**Task item:**
Report back each line of the data that contains the word "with".

**Records provided:**
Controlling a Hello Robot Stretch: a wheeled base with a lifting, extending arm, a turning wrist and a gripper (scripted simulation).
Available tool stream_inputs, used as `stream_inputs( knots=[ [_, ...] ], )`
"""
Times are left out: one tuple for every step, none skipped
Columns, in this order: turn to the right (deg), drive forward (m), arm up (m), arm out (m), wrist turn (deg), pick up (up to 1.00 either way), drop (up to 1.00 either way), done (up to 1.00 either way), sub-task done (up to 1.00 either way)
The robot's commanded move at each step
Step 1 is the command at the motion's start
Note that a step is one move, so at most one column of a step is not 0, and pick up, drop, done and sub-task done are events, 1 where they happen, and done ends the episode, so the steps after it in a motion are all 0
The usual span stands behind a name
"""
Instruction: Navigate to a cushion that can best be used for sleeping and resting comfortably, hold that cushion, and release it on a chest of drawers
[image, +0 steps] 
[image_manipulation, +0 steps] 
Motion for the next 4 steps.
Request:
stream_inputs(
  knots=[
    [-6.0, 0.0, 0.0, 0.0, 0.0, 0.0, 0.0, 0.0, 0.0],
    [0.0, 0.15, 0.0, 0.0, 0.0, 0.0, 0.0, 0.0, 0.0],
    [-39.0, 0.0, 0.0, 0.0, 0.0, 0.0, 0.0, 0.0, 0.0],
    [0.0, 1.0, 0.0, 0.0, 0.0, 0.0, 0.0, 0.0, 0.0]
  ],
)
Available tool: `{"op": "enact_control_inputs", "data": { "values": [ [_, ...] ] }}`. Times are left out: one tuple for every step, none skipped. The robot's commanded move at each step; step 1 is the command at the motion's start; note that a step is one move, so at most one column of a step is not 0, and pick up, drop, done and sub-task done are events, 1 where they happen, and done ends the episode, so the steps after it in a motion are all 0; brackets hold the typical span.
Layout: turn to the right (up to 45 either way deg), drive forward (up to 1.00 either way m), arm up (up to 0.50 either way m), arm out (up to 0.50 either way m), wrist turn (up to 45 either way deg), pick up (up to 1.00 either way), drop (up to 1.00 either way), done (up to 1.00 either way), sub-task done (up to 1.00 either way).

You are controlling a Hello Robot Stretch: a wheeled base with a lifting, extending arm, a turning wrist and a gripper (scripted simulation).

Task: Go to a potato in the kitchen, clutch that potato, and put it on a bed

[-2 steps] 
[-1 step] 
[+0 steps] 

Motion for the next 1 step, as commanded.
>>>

**Response area:**
Controlling a Hello Robot Stretch: a wheeled base with a lifting, extending arm, a turning wrist and a gripper (scripted simulation).
You are controlling a Hello Robot Stretch: a wheeled base with a lifting, extending arm, a turning wrist and a gripper (scripted simulation).

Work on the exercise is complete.